Task brief:
A faithful copy of all the data is the goal; omit the pictures.

Data extracted from a collection
────────────────────────────────────────

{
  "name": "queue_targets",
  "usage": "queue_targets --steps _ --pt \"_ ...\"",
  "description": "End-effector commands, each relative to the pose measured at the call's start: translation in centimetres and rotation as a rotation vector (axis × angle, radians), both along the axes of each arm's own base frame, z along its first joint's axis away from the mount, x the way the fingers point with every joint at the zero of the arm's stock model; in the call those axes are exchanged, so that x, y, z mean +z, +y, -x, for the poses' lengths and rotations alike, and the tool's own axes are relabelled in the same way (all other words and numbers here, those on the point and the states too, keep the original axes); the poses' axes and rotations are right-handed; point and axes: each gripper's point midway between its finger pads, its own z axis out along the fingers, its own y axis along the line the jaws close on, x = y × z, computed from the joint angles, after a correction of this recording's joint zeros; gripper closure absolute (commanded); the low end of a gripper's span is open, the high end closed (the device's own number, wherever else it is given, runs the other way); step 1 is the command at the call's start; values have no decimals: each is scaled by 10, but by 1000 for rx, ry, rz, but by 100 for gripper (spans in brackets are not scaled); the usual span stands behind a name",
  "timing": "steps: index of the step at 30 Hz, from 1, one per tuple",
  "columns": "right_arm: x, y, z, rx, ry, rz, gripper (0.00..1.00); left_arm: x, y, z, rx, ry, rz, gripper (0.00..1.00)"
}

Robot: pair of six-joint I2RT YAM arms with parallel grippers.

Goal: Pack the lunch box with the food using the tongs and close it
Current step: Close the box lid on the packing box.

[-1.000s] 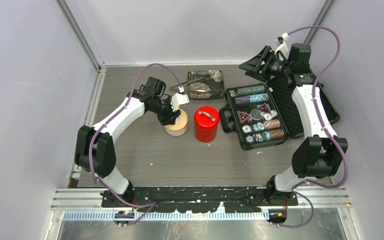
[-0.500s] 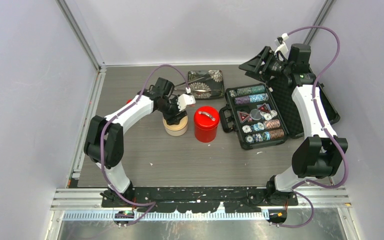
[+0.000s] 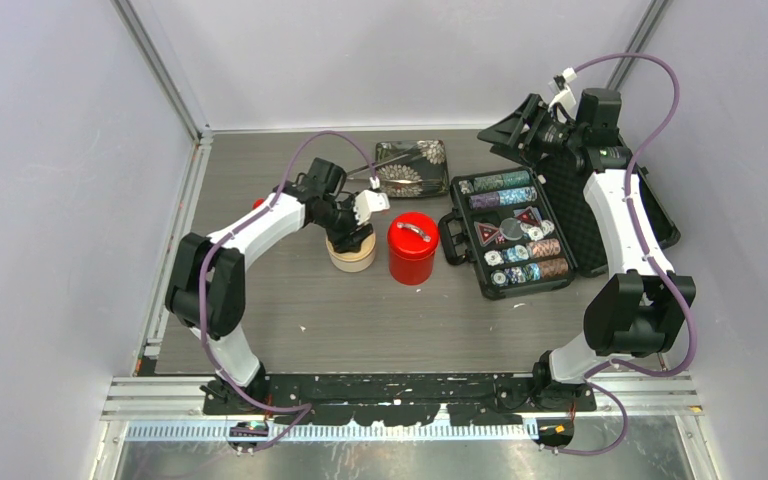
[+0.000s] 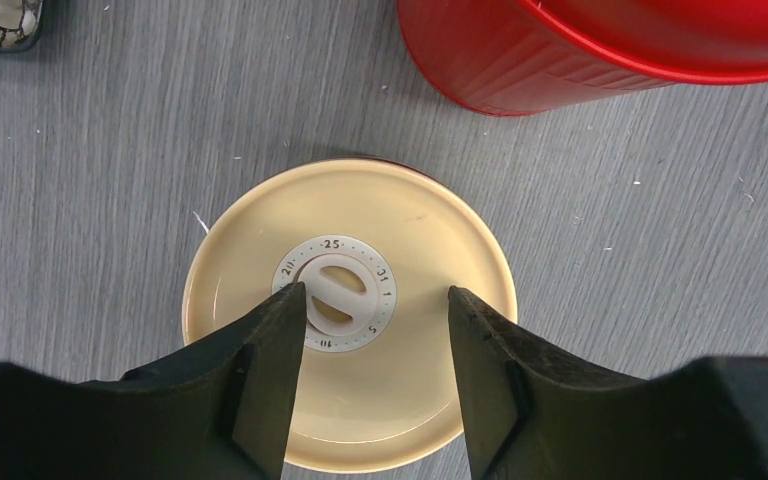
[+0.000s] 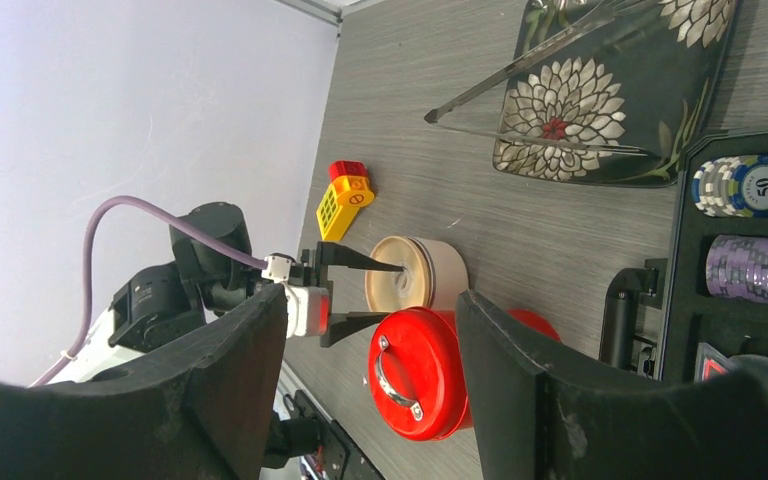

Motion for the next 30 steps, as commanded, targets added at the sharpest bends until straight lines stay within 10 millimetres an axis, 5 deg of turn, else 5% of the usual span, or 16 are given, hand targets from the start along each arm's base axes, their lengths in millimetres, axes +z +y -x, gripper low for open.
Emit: queue_targets --steps 1,7,13,23,30 --pt "20 -2 4 0 -81 27 33 -55 25 56 16 276 -123 44" --pt "19 -3 6 1 -79 35 33 -50 27 59 66 353 -73 44" --pt "20 -3 5 1 -81 34 33 -22 14 51 76 340 -1 44" --pt "20 -2 7 2 -79 34 33 49 18 1 18 -19 -7 42" --pt "18 -2 6 2 -76 28 33 62 18 -7 -67 -151 -35 33"
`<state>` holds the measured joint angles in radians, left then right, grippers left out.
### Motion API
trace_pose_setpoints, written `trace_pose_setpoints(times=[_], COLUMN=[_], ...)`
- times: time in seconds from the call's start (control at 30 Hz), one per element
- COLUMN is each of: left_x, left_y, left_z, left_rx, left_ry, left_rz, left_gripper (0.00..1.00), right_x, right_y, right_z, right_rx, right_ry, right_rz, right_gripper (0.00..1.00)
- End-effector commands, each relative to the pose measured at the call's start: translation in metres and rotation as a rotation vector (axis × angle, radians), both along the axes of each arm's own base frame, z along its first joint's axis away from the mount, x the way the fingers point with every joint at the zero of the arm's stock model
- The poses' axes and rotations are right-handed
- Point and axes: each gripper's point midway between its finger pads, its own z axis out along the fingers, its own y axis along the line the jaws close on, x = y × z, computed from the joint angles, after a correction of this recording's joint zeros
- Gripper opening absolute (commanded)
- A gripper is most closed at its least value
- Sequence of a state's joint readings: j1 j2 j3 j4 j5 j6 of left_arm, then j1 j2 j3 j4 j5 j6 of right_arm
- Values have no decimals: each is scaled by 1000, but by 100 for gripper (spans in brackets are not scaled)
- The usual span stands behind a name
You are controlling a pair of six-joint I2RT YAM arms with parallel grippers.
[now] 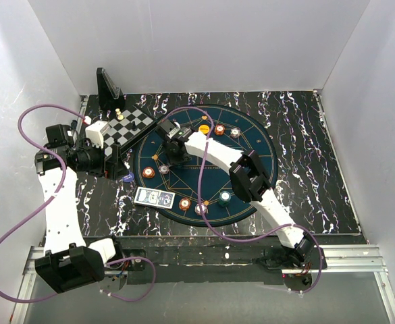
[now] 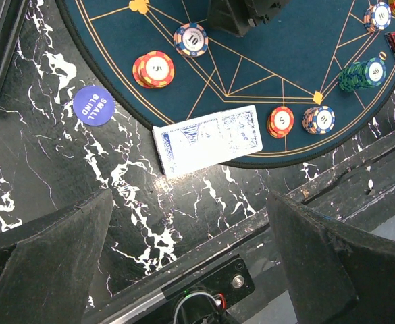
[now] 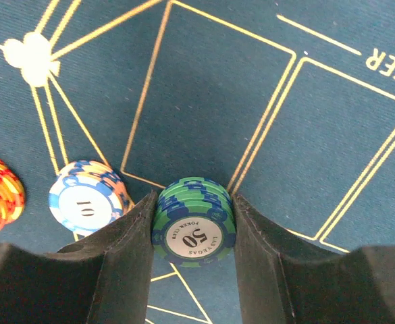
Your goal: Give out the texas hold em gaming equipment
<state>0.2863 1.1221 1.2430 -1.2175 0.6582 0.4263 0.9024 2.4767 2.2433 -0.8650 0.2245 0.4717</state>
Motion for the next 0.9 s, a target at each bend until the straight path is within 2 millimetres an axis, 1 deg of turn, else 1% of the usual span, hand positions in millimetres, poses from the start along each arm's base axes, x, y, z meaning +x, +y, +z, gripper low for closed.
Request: trace_pose_setpoints(times=[0.0,0.1,0.13,0.23,0.33,0.43,0.5,0.6,0.7,0.8,0.83,0.87], left_x=[3,5,6,6,5,3,3,2,3,3,3,3], left_y=[0,0,0,0,-1,-1,-2,-3,-5,-7,-7,-8], left_z=[0,0,0,0,0,1,2,5,7,8,9,9], left_rx=[-1,-9,-10,-14,-13,-10,-13,-18,-28,-42,-43,-48], left_ry=[-23,-21,-22,-21,-22,-30,-32,-40,-47,-43,-45,-43], left_rz=[-5,-5,-7,-5,-5,-3,-2,-6,-11,-15,-15,-17], left_gripper=[100,100,100,100,100,100,100,100,100,100,100,100], right_x=[10,9,8,7,7,10,13,16,13,-2,-10,-20], right_y=[18,21,21,21,20,14,6,-12,-34,-55,-64,-75], right_z=[8,8,7,12,24,47,67,98,132,156,166,158], right_rx=[76,91,92,99,108,114,117,110,102,108,121,104], right_ry=[-10,-1,5,7,-1,-37,-75,-125,-182,-203,-207,-185], right_rz=[3,7,10,18,25,16,14,-6,-28,-46,-59,-69], right_gripper=[49,59,64,75,80,81,81,81,81,81,81,81])
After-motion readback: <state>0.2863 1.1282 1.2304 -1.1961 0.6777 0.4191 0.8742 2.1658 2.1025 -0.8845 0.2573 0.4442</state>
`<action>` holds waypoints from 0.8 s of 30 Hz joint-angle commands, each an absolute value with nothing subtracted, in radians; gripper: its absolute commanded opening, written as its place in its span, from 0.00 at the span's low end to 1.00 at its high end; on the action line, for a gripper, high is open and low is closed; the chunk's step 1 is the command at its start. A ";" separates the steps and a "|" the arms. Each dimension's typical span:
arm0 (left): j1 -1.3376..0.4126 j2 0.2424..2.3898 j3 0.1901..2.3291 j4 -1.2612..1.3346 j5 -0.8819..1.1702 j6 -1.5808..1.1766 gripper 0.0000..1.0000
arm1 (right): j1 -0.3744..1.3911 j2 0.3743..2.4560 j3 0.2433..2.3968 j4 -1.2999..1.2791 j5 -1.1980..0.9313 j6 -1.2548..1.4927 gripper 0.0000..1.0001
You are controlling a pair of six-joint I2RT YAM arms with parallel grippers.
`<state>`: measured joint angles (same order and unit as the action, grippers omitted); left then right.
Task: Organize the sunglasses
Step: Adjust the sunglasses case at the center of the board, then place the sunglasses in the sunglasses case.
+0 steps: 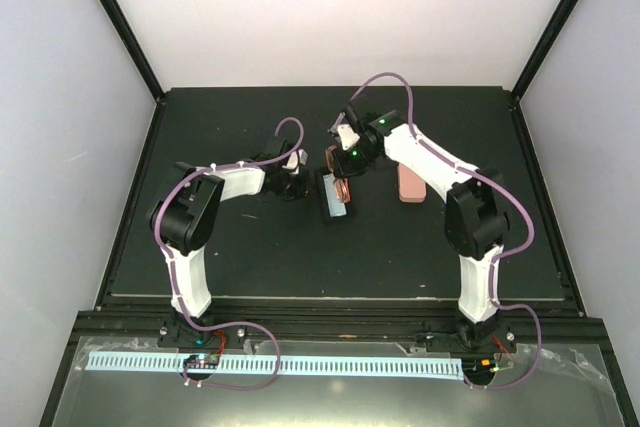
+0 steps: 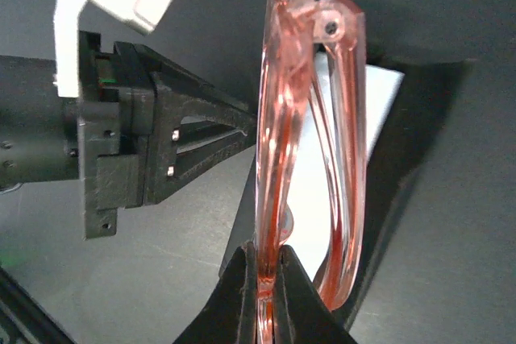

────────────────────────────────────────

Answer section:
{
  "name": "queue_targets",
  "usage": "queue_targets --steps _ --pt \"_ ...\"",
  "description": "End-effector commands, each relative to the pose measured at the call's start: translation in centimetres and rotation as a rotation vector (axis × angle, radians), both along the axes of each arm's own base frame, z along its first joint's axis away from the mount, x the way the fingers point with every joint at the zero of the arm's stock model; in the call those axes are exchanged, so that x, y, z mean +z, +y, -x, for the poses' lengths and rotations alike, and the tool's own axes are relabelled in the same way (all other words and numbers here, those on the point and the states too, keep the original axes); the poses' axes and rotations are right-handed; point and axes: each gripper's point midway between its finger pads, its own z axis out along the fingers, its own y axis along the line the jaws close on, x = y × z, computed from the joint angles, after a correction of this recording's joint zeros; gripper closure absolute (commanded); the low end of a gripper's span is open, the high end closed (the device's own number, wherever else it is given, runs the other way); step 1 is the command at the call's start; values have no decimals: each is scaled by 10, but by 1000 for rx, ry, rz, but by 100 for gripper (spans in brackets are not scaled); the usual span stands behind a name",
  "timing": "steps: index of the step at 30 Hz, from 1, one per tuple",
  "columns": "right_arm: x, y, z, rx, ry, rz, gripper (0.00..1.00); left_arm: x, y, z, rx, ry, rz, gripper (0.00..1.00)"
}

Robot: pair of six-joint I2RT YAM arms with parallel grippers.

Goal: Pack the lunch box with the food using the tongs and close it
Current step: Close the box lid on the packing box.

[-1.000s] 
[-0.500s] 
[+0.000s] 
[+0.000s] 
[+0.000s] 

Motion for the next 30 steps, as commanded, targets added at the sharpest bends until straight lines stay within 10 millimetres an axis, 5 deg of turn, else 5% of the usual span, or 16 are given, hand targets from the start along each arm's base axes, their lengths in millimetres, axes +z +y -x, gripper low for open.
Emit: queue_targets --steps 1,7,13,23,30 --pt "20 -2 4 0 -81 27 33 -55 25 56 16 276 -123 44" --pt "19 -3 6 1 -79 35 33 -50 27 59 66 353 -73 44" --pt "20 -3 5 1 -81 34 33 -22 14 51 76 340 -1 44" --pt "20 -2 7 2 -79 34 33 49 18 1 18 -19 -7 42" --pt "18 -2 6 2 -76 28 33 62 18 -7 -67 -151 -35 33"
`<state>` holds the measured joint angles in radians, left then right, grippers left out.
### Motion API
trace_pose_setpoints, written `trace_pose_setpoints(times=[_], COLUMN=[_], ...)`
- times: time in seconds from the call's start (control at 30 Hz), one per element
- COLUMN is each of: left_x, left_y, left_z, left_rx, left_ry, left_rz, left_gripper (0.00..1.00), right_x, right_y, right_z, right_rx, right_ry, right_rz, right_gripper (0.00..1.00)
- End-effector commands, each relative to the pose measured at the call's start: translation in metres and rotation as a rotation vector (axis × angle, radians), both along the axes of each arm's own base frame, z along its first joint's axis away from the mount, x the way the fingers point with every joint at the zero of the arm's stock model
- The poses' axes and rotations are right-handed
- Point and axes: each gripper's point midway between its finger pads, its own z axis out along the fingers, its own y axis along the line the jaws close on, x = y × z, computed from the joint angles, after a correction of this recording's joint zeros
- Gripper opening absolute (commanded)
- A gripper is most closed at its least value
- Sequence of a state's joint readings: j1 j2 j3 j4 j5 j6 of left_arm, then j1 j2 j3 j4 j5 j6 of right_arm
- Values have no decimals: each is scaled by 1000, but by 100 for gripper (spans in brackets are not scaled)
- The usual span stands behind a name
You are controlling a pair of six-joint I2RT YAM arms with parallel grippers.
[now] 
[now] 
[now] 
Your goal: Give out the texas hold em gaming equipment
<state>0.2863 1.1221 1.2430 -1.2175 0.6582 0.4263 0.9024 2.4767 2.2433 -0.8650 0.2245 0.4717</state>
Motion for the next 0.9 s, a target at each bend until the straight path is within 2 millimetres an axis, 1 deg of turn, else 1% of the usual span, hand positions in millimetres, poses from the start along each arm's base axes, x, y, z meaning +x, +y, +z, gripper low for closed.
Request: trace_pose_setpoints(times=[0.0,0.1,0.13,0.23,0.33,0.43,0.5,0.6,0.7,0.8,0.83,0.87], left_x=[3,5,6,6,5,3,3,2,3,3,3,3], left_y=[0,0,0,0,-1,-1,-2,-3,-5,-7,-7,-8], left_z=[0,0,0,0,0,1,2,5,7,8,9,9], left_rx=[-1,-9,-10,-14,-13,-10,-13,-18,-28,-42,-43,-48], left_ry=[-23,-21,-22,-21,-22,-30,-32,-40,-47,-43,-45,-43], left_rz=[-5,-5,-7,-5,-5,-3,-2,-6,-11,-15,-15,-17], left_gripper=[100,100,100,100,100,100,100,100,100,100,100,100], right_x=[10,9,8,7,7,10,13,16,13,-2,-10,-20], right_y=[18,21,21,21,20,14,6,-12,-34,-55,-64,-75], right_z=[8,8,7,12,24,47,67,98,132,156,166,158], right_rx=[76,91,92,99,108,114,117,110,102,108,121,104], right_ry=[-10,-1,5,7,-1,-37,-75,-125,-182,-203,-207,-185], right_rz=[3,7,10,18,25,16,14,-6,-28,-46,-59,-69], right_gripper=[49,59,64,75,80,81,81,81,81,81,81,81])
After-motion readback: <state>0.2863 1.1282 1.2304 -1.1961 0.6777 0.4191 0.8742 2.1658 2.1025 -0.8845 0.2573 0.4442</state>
`<action>` holds waypoints from 0.8 s of 30 Hz joint-angle commands, each an absolute value with nothing subtracted, in radians; gripper: its absolute commanded opening, written as its place in its span, from 0.00 at the span's low end to 1.00 at its high end; on the action line, for a gripper, high is open and low is closed; the chunk's step 1 is the command at its start. A ";" separates the steps and a "|" the arms. Each dimension's typical span:
arm0 (left): j1 -1.3376..0.4126 j2 0.2424..2.3898 j3 0.1901..2.3291 j4 -1.2612..1.3346 j5 -0.8819..1.1702 j6 -1.5808..1.1766 gripper 0.0000..1.0000
arm1 (right): j1 -0.3744..1.3911 j2 0.3743..2.4560 j3 0.2433..2.3968 j4 -1.2999..1.2791 j5 -1.1980..0.9313 j6 -1.2548..1.4927 gripper 0.0000..1.0001
You are controlling a pair of six-joint I2RT YAM arms with parallel grippers.
`<state>`: measured joint angles (same order and unit as the action, grippers omitted); left then right.
Task: Organize the sunglasses
Step: Adjust the sunglasses case at the center of the board, then place the sunglasses in the sunglasses case.
+0 steps: 
+0 steps: 

There's nothing more to this exercise.